NRPA is seeking VOLUNTEERS to plant salt marsh grass seedlings as the next phase of the Salt Marsh Restoration Project in lower Narrow River.
Click here to register to volunteer now and we will contact you when a planting schedule is determined.
Many thanks to Dr. Nancy Karraker, who presented at the On Pettaquamscutt Speaker Series on Sunday, February 26, 2017.
Download Nancy's talk: Amphibians and Reptiles of the Narrow River Watershed.
Next On Pettaquamscutt: March 26, Tim Cranston, Industry Along the Pettaquamscutt.
Remembering The Shack on Sedge Island
The little red shack on Sedge Island in the Narrow River has been a beloved Narragansett icon for decades. Visible due west of the Sprague Bridge, the shack has been enjoyed by people fishing, kayaking, boating, bird watching and simply sightseeing. In November, U.S. Fish & Wildlife Service removed the shack, as it had become a hazard. It was razed with demolition equipment already in the area for the Salt Marsh Restoration and Dredging Project.
Sedge Island appears in Land Evidence records in both Narragansett and South Kingstown dating as far back as 1882. The island changed hands several times between the first land evidence record until it was purchased by the U.S. Fish and Wildlife Service in 2004. USF&WS made several repairs to the shack, attempting to keep it in decent and safe condition, but the elements proved too powerful and the shack deteriorated significantly and became dangerous.

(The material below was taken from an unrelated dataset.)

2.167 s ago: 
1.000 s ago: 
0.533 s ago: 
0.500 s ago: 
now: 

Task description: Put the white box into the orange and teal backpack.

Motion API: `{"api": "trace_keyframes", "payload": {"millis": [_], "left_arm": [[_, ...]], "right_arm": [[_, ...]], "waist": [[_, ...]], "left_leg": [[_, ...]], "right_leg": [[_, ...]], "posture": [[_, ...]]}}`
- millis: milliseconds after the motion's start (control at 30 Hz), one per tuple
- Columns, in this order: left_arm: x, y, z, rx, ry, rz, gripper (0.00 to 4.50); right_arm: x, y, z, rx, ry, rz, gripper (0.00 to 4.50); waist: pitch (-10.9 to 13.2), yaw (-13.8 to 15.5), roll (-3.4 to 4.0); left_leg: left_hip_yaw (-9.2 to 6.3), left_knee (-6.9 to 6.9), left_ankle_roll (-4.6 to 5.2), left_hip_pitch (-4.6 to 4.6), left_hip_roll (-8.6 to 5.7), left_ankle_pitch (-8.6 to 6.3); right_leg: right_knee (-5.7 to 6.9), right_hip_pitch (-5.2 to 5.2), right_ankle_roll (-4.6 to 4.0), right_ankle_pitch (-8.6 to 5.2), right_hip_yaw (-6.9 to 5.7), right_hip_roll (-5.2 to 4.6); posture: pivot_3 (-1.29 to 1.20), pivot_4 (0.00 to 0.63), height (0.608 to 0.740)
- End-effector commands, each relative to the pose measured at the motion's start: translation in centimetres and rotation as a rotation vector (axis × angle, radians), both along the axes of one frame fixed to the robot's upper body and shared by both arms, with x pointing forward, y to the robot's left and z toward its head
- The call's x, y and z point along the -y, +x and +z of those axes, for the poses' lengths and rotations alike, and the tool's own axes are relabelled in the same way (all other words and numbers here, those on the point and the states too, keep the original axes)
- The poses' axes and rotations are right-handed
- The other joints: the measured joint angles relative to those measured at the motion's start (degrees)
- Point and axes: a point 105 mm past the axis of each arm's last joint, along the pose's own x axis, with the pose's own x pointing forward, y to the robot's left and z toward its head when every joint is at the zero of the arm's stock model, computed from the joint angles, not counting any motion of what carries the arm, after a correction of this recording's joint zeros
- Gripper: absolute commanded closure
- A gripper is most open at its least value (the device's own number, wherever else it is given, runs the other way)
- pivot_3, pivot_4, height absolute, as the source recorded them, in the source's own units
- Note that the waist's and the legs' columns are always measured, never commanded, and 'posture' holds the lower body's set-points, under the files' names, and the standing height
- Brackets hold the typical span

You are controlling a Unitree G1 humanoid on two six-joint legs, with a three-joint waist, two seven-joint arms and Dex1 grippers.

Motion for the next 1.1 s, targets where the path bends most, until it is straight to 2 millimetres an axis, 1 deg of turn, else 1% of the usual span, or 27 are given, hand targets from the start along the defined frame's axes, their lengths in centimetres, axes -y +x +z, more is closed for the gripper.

Click here to read the press release from the U.S. Fish and Wildlife Service.
Matunuck resident Karl Dillmann remembers many family stories from his grandfather T. William Dixon and mother Peggy Dixon Dillmann, who owned the island from 1927 to 1958.
“The house washed away during the ’38 Hurricane, but [my grandfather] found it and towed it back with his skiff. My mother remembers using block and tackle and with the help of her college friends dragging it back to the foundation. She said that her father fastened it down somehow, saying if there were ever again such a storm, [the house] would be blown to pieces before it would wash away again. It actually was a little fancier back then as the windows and doors were salvaged from the fancy hotels at the Pier after they were torn down.
“My mom’s family lived in Peace Dale and they would spend the summer on the island. My grandfather would get in his boat and go ashore, somewhere near where the South County Museum is now. He would walk up a path and cross Post Road… twice a day so that he could feed his cows. He was the first person on the pond to get an outboard motor.”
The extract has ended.